Edwards, en el primer tercio juega muy eficazmente con lo sugerido, con los rastros y huellas, con el fuera de campo, con las consecuencias de enigmáticos fenómenos no visibles, o cuyas consecuencias son fatalmente visibles, pero sin que aún los personajes logren establecer una causa definida. Ya lo hizo en la apreciable obra previa, 'Monsters' (2010), aunque aquí se supera, sobre todo, porque supera el reto de conseguir que, cuando se visibilicen o expliciten las amenazas, no sólo no decaiga el interés, sino que incluso lo propulsa de modo creciente, y sin pausa, como el eco de un pulso magnético, a través de la arrebatadora sucesión de enfrentamientos, avatares y colapsos de destrucción, caso de la magnífica secuencia nocturna en el puente elevado por el que tiene que pasar el tren, o la irrupción de aviones que caen del cielo, o el descenso en caída libre, en cámara subjetiva, sobre San Francisco, y que, especialmente, siembran el último tercio, sin que tampoco se resienta especialmente del limitado perfil dramático de los personajes.

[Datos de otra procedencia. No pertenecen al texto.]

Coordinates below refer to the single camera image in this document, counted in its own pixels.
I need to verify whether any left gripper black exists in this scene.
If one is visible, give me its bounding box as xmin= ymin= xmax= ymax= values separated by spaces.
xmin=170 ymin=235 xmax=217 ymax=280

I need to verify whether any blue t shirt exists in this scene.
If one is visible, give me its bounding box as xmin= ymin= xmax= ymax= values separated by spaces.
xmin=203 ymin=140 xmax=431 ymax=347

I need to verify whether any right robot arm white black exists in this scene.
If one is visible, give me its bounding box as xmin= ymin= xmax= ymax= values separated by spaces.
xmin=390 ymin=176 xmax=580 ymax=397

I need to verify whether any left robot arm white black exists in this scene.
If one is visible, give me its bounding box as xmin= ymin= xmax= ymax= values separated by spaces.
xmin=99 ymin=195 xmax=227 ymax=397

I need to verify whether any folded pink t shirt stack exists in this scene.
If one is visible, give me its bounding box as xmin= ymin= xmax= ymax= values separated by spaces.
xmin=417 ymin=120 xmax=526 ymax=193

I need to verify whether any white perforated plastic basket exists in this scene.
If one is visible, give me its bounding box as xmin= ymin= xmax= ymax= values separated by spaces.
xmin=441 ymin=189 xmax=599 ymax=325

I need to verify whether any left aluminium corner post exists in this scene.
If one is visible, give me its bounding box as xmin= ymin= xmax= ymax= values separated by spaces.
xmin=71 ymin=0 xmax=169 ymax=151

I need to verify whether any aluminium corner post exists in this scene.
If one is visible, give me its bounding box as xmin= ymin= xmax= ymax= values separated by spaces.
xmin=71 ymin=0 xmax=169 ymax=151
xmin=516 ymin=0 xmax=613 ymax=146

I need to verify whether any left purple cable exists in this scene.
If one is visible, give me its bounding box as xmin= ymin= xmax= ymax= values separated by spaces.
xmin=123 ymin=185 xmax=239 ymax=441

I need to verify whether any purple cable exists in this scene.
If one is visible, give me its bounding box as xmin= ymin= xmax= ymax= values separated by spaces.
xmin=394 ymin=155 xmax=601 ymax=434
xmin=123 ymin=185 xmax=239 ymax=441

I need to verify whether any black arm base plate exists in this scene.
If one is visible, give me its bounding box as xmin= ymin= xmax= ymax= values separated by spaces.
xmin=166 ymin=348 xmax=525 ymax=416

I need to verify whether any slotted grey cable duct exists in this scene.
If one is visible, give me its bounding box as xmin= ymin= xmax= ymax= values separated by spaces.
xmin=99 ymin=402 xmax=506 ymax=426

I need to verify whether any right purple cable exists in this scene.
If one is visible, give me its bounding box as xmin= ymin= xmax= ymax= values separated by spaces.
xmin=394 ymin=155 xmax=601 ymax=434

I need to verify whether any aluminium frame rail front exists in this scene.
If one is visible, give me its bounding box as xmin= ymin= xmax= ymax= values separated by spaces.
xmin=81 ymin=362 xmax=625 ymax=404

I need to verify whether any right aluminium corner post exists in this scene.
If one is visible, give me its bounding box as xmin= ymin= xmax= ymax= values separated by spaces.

Quizá porque la emoción surja, sorprendentemente, de la irrupción de la figura de Godzilla. Su rugido es como el grito desgarrado ante la destrucción parasitaria que ha realizado el ser humano con la naturaleza. La destrucción, en este caso, adquiere unas resonancias catárticas, alquímicas: Sus llamas son purificadoras. Es el rugido simbólico que abrasaría esta civilización del simulacro, como se ejemplifica en esas figuras ensimismadas en los salones de juego de Las Vegas, en la que se aprecia primero la presencia de los monstruos en el monitor televisivo, antes de que derrumben el techo. Aunque ni siquiera se habían percatado, en su ensimismamiento, de las imágenes televisivas. Nadie se percata de nada, nadie se pregunta por nada. Y el que lo hace, se le considera un trastornado. Mientras, se crean realidades de falsas amenazas, y otras nocivas, ominosas, las abyectas urdimbres, se ocultan convenientemente. Hasta que nos apercibimos de que no controlamos la realidad. Y de que los monstruos somos nosotros.